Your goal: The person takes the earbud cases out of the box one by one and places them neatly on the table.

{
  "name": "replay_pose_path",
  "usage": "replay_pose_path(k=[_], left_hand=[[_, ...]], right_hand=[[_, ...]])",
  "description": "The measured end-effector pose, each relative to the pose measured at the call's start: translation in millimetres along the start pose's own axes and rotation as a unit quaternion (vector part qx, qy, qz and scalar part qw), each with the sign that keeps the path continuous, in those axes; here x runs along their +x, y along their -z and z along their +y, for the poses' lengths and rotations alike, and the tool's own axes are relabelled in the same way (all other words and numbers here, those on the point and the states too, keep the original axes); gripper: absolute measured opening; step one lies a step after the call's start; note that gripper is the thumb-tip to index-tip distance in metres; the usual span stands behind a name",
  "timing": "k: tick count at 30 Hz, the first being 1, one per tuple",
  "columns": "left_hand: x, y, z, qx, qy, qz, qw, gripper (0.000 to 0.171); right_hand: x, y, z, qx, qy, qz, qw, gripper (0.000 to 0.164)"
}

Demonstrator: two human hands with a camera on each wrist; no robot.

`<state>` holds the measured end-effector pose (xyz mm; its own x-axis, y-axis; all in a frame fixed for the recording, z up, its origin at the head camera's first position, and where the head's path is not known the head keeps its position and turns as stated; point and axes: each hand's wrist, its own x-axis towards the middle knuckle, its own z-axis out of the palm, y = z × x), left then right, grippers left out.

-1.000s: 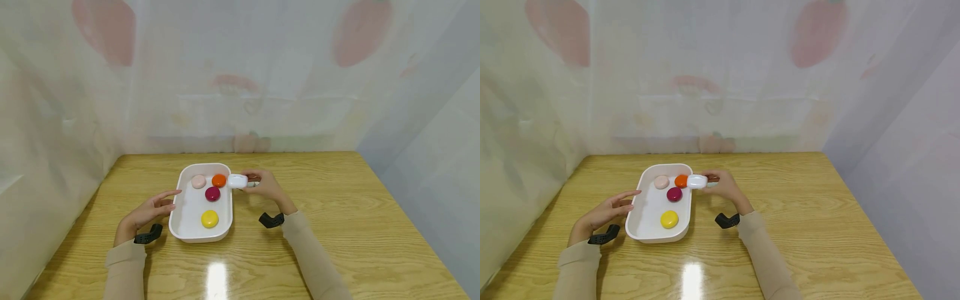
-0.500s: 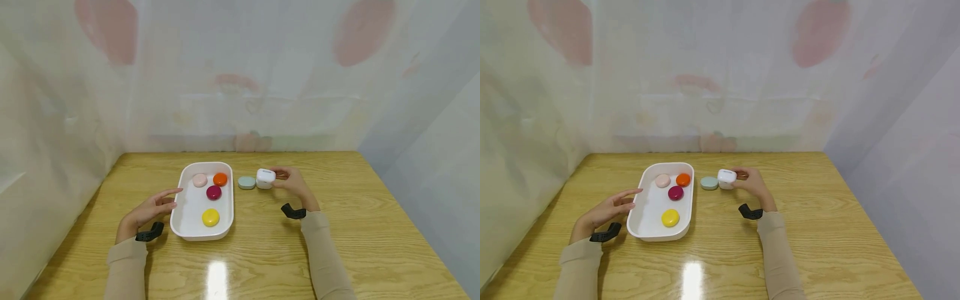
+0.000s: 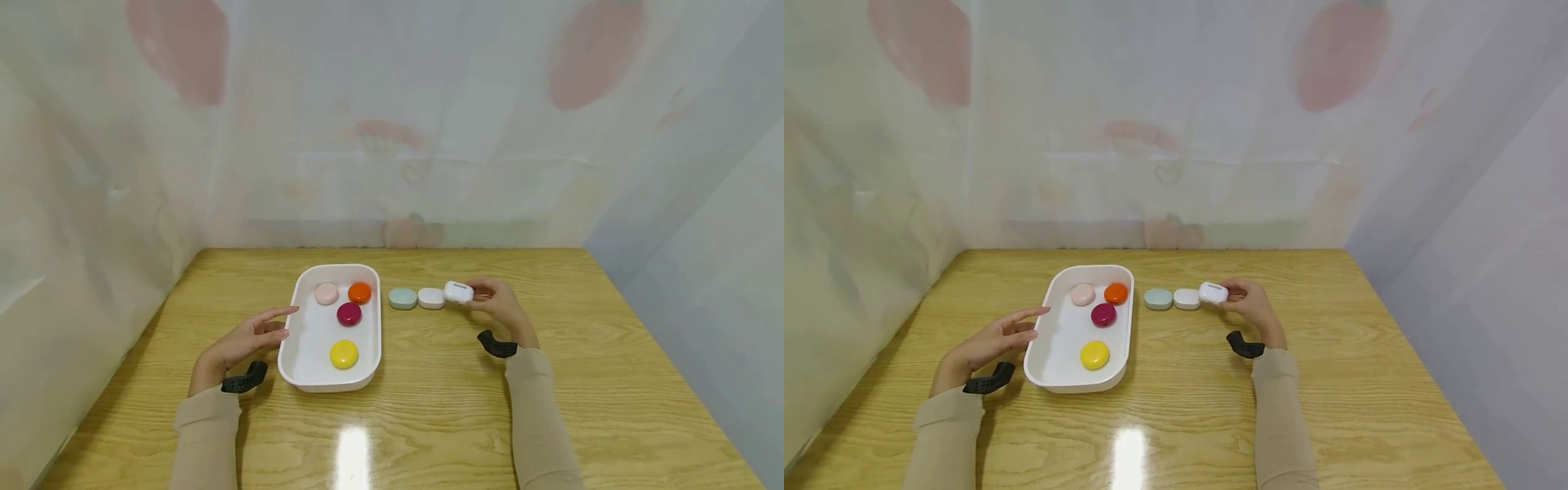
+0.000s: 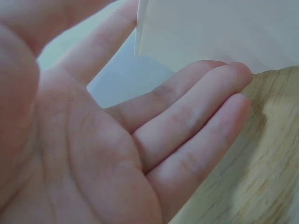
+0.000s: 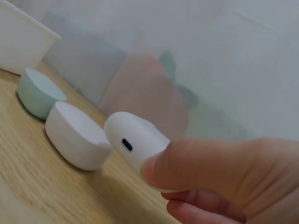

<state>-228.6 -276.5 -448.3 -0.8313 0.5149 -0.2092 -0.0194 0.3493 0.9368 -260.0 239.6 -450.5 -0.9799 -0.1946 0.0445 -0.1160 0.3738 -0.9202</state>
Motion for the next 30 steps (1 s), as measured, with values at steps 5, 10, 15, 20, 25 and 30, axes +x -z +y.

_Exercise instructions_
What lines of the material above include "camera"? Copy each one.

_Answer area_
Demonstrator: two human hands with a camera on each wrist; no robot.
`<state>` holds the measured end-effector pose (xyz mm; its own x-axis, y-axis; all in a frame fixed for the recording, z up, its origin at the head camera's first position, and where the head's path is not known the head keeps its position and turns as stated; point and axes: each hand's wrist, its own x-axis towards the middle knuckle, its own z-axis out of the palm, y = z × x), left then right, grippers left out.

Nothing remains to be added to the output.